**GIVEN INFORMATION**
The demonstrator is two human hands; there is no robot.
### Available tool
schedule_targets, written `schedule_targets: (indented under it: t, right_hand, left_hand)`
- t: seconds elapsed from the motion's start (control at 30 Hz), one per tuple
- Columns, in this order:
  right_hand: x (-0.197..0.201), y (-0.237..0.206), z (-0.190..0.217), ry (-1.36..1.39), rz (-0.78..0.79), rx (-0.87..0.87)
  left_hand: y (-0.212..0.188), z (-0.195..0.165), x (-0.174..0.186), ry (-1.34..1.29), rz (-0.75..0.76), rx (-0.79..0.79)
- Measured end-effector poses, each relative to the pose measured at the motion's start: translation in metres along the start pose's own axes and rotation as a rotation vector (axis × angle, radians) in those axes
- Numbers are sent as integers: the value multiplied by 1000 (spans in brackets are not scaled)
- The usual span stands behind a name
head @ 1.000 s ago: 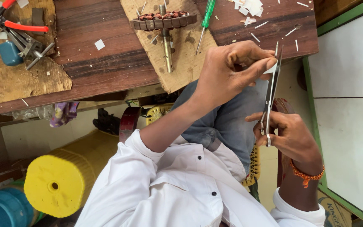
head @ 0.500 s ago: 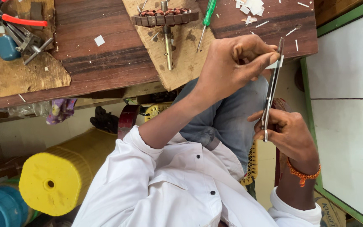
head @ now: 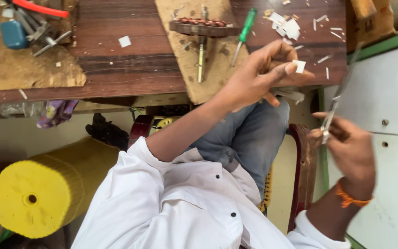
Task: The person inserts small white insulating pieces into slots on a circular electrical component, using scissors to trim the pieces and a screwdriver to adjust the assembly. The person repeats this process for multiple slots around the component.
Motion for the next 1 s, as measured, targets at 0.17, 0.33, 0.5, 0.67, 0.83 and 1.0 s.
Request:
schedule_targets:
  t: [0.17,0.33,0.5,0.67,0.83,1.0]
  right_hand:
    - [33,52,32,-298,-91,13]
    - [17,135,62,-810,-80,35]
    - [-20,119,119,-610,21,287]
    - [-108,29,157,0,131,577]
    - [-146,21,165,193,1,561]
    - [-148,30,161,114,-40,481]
  left_hand:
    - [-31,-14,26,2,25,89]
    - [-61,-37,61,174,-147,-14]
    - [-84,-50,76,268,-229,-37]
    - [-85,-44,72,207,-278,-13]
    - [-89,-44,81,326,-276,39]
    - [-92,-42,88,415,-303,-30]
Point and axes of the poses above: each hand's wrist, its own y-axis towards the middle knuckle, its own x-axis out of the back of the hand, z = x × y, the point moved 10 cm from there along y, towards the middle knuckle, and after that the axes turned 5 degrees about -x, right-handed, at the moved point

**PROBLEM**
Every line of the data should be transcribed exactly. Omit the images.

**SOLUTION**
The demonstrator is two human hands; there is no robot.
### Available tool
schedule_targets, written `schedule_targets: (indented under it: t, right_hand, left_hand)`
- t: seconds elapsed from the motion's start (control at 30 Hz), one per tuple
- Columns, in this order:
  right_hand: x (-0.197..0.201), y (-0.237..0.206), z (-0.190..0.217), ry (-1.36..1.39), rz (-0.78..0.79), rx (-0.87..0.87)
  left_hand: y (-0.212..0.188), z (-0.195..0.165), x (-0.174..0.186), ry (-1.34..1.29), rz (-0.75..0.76), rx (-0.79..0.79)
- Measured end-effector poses, each relative to the pose measured at the motion's start: translation in metres along the start pose's own axes and rotation as a rotation vector (axis × angle, radians) in those axes
- Numbers are sent as integers: the value multiplied by 1000 (spans in brackets are not scaled)
- The usual span stands behind a name
head @ 1.000 s ago: 
head @ 0.500 s ago: 
head @ now: 
Task: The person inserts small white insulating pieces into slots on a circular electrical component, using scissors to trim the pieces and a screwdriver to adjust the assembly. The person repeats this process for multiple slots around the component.
Motion for the next 1 s, as measured, targets at 0.17, 0.33, 0.5, 0.67, 0.83 and 1.0 s.
Request:
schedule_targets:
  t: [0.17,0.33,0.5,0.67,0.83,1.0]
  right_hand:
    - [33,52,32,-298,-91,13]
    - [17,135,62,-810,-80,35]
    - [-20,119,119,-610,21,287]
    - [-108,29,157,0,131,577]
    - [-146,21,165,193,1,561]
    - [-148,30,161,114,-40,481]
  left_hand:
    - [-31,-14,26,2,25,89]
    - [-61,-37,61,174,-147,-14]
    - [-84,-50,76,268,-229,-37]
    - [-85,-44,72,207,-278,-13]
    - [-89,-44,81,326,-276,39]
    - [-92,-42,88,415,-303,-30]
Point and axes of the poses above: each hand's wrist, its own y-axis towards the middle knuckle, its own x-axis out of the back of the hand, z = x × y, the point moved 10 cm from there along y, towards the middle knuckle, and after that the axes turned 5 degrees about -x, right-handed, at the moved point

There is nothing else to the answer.